Cannabidiol, or CBD, is the less-famous brother of tetrahydrocannabinol, or THC, the psychoactive element in cannabis. The plant was first employed medicinally — or for rituals — approximately 750 B.C., though alternative estimates exist.
THC and CBD are two of the plant’s over 100 cannabinoids. THC is psychoactive, but CBD may or may not be. THC can enhance anxiety; it’s unclear if CBD might reduce it. THC causes addiction and cravings; CBD may help people in recovery.
Hemp is cannabis with less than 0.3 percent THC. While last year’s Farm Bill legalized hemp, it also kept the FDA in charge of cannabis-derived products.
What is claimed?
CBD is said to help with anxiety, sadness, and PTSD. It also promotes sleep. The fact that CBD is “nonpsychoactive” and hence doesn’t get you high is part of its appeal (or the midnight pizza munchies).
Marketing is popping up like cannabis sprouts over the US. CBD is everywhere now, from oils and nasal sprays to lollipops and suppositories. “It’s the monster that has taken over the room,” said Dr. Brad Ingram, an associate pediatrician at the University of Mississippi Medical Center. He is directing a study using CBD to treat drug-resistant epilepsy in children and teenagers.
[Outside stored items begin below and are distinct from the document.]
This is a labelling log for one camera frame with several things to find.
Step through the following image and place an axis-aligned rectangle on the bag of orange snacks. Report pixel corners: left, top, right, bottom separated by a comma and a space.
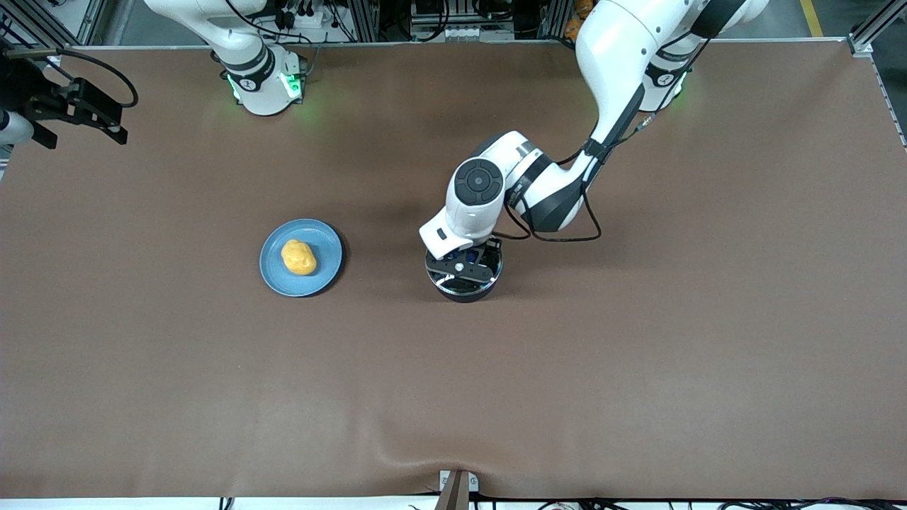
565, 0, 595, 40

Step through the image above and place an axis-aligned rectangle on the metal table clamp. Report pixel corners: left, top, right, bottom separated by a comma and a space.
438, 470, 480, 510

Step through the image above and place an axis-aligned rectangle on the glass lid with blue knob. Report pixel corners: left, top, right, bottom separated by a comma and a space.
429, 241, 505, 295

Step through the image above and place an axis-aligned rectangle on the blue round plate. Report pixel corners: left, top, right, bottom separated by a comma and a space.
259, 219, 344, 298

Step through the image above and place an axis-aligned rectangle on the aluminium corner frame rail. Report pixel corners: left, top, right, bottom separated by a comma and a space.
849, 0, 907, 146

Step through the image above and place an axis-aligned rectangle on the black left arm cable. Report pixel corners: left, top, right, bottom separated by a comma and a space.
495, 32, 711, 244

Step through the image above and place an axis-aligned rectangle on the aluminium frame post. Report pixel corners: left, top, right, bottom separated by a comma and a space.
347, 0, 381, 42

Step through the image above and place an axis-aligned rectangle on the yellow potato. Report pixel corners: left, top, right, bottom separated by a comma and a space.
281, 239, 317, 276

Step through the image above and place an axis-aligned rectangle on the brown table mat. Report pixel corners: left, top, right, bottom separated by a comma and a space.
0, 39, 907, 501

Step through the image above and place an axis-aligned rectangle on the white electronics rack unit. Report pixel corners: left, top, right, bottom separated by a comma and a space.
410, 0, 517, 42

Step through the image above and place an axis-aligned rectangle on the black pot with blue handle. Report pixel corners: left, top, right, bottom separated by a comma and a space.
427, 237, 506, 304

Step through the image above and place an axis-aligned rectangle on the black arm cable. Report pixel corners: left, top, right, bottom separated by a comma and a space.
53, 47, 140, 108
495, 32, 711, 244

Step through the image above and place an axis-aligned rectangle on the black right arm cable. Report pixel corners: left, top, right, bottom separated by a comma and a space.
53, 47, 140, 108
For its safety, cannabis has a lot of therapeutic potential, says James MacKillop, co-director of the Michael G. DeGroote Center for Medicinal Cannabis Research at McMaster University in Hamilton, Ontario.
After three randomized, double-blind, placebo-controlled clinical trials with 516 patients, the FDA authorized Epidiolex, a refined CBD extract, last year to treat uncommon seizure disorders in patients 2 years and older. These studies are the gold standard in medicine, where participants are randomly assigned to either a placebo or a drug group.
While other illnesses may be treated with the plant extract, Epidiolex is the only FDA-approved CBD-derived medicine. Cannabidiol has mostly been studied in animals, and its appeal has surpassed science. In a statement, Ryan Vandrey, associate professor of psychiatry and behavioral sciences at Johns Hopkins University School of Medicine, said:
Does CBD aid PTSD?
A four-minute conversation with little preparation time might be crippling for kids with social anxiety. For patients with social anxiety, CBD reduced uneasiness and cognitive impairment in a small study published in Neuropsychopharmacology.
Compared to the placebo group, healthy participants who were given CBD showed little to no change in their emotional reactions to unpleasant images or phrases. “A relaxing medicine should modify their responses to stimuli,” said Harriet de Wit, co-author of the study and professor of psychiatry and behavioral neuroscience at the University of Chicago. “No.”
Many troops return home scarred by battle and PTSD, avoiding certain activities, places, or persons. The VA is supporting the first study on CBD with psychotherapy.
“Our top therapies try to break the relationship between recollections of trauma and the fear response,” said research principal investigator Mallory Loflin, an assistant adjunct professor at UC San Diego. “We believe CBD, at least in animal models, can speed up the process.” Despite large-scale clinical trials, psychologists say there isn’t enough evidence to recommend this treatment.
CBD with sleep disorders?
Are you up late at night watching puppy videos? According to Mr. MacKillop, co-author of a review on cannabinoids and sleep, one of the Epidiolex trials for epilepsy was drowsiness. “That may be a clue,” he remarked.
He warns that the negative effects could have been due to pharmaceutical interactions. There is no randomized, placebo-controlled, double-blind investigation on CBD and sleep problems.
Anxiety improved but not sleep in a recent study of 72 mental patients treated with CBD. “Overall, we did not find it to be a useful treatment for sleep,” said Dr. Scott Shannon, lead author of the review in The Permanente Journal.
Depression can affect sleep. A review in Journal of Chemical Neuroanatomy found that CBD helped rats cope better with stressful situations and reduced depressive-like behavior. An email discussion with Sâmia Joca, a fellow at the Aarhus Institute of Advanced Studies in Denmark and associate professor at the University of Sao Paulo in Brazil, revealed that CBD appears to function faster than traditional antidepressants. Although it is difficult to identify sadness in animals, Ms. Joca and her colleagues found that CBD-treated mice and rats were more resilient in chronic stress situations.
But without human trials, experts argue CBD’s antidepressant impact is simply a hypothesis, not a proven treatment.